(Records contained in a dataset)
-----
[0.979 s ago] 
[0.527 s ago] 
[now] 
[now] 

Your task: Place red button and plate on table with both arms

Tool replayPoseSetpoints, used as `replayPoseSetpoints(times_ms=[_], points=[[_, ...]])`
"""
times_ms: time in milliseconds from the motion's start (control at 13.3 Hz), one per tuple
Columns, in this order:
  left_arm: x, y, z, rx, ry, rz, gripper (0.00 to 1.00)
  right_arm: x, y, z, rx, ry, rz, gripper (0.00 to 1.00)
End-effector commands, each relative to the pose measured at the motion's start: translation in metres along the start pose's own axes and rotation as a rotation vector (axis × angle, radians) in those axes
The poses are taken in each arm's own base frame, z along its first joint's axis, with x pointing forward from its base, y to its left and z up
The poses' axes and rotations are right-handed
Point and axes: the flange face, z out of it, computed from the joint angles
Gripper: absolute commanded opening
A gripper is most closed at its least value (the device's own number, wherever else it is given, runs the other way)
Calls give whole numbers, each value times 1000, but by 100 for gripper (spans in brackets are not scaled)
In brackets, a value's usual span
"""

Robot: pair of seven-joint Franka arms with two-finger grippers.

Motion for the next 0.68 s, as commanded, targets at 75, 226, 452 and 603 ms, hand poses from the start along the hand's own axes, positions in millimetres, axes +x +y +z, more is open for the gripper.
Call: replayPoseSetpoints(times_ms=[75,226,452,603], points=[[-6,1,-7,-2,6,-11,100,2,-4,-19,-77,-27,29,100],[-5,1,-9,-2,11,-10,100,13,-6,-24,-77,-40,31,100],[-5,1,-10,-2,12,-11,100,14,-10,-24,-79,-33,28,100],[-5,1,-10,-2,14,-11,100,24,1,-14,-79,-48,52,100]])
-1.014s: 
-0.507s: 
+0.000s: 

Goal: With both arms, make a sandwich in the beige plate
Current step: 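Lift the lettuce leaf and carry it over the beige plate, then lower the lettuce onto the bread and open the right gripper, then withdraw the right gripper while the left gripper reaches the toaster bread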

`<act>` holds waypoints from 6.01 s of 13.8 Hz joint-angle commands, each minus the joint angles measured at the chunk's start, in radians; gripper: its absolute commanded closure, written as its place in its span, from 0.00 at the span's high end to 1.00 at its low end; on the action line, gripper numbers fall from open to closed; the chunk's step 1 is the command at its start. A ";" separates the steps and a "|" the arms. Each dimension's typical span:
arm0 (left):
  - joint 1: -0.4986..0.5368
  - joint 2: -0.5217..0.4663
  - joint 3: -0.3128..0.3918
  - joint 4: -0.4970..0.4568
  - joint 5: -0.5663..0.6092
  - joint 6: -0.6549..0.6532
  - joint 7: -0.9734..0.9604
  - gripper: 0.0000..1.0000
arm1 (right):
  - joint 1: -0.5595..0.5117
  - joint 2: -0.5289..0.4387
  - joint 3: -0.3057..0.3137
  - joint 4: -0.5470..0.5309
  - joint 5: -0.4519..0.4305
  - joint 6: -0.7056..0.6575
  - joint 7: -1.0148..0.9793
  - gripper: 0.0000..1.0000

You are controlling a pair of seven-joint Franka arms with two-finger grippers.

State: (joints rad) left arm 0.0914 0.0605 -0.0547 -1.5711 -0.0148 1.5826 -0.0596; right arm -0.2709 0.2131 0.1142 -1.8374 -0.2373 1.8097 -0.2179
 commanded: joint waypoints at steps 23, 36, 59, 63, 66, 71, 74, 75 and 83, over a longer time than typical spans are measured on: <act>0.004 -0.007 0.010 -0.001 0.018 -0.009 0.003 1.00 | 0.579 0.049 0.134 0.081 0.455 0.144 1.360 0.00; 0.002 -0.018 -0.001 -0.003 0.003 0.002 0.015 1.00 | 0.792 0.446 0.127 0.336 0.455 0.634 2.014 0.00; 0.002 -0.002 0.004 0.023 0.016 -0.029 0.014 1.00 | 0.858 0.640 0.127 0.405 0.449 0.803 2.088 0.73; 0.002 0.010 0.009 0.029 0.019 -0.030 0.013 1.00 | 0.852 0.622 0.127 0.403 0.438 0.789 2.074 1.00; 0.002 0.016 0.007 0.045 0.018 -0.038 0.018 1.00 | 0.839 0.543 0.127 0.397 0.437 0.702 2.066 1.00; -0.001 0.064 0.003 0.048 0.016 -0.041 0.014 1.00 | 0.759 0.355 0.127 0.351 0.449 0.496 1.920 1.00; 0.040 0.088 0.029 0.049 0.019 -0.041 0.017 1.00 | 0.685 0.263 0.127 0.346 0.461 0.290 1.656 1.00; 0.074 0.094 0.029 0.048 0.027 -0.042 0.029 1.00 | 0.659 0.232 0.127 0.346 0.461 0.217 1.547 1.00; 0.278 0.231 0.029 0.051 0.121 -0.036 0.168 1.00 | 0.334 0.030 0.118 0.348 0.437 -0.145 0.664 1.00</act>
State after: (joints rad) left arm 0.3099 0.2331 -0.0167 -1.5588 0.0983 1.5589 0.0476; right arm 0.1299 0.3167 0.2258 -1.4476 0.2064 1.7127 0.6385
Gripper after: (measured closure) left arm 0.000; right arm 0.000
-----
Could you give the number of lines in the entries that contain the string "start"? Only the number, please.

4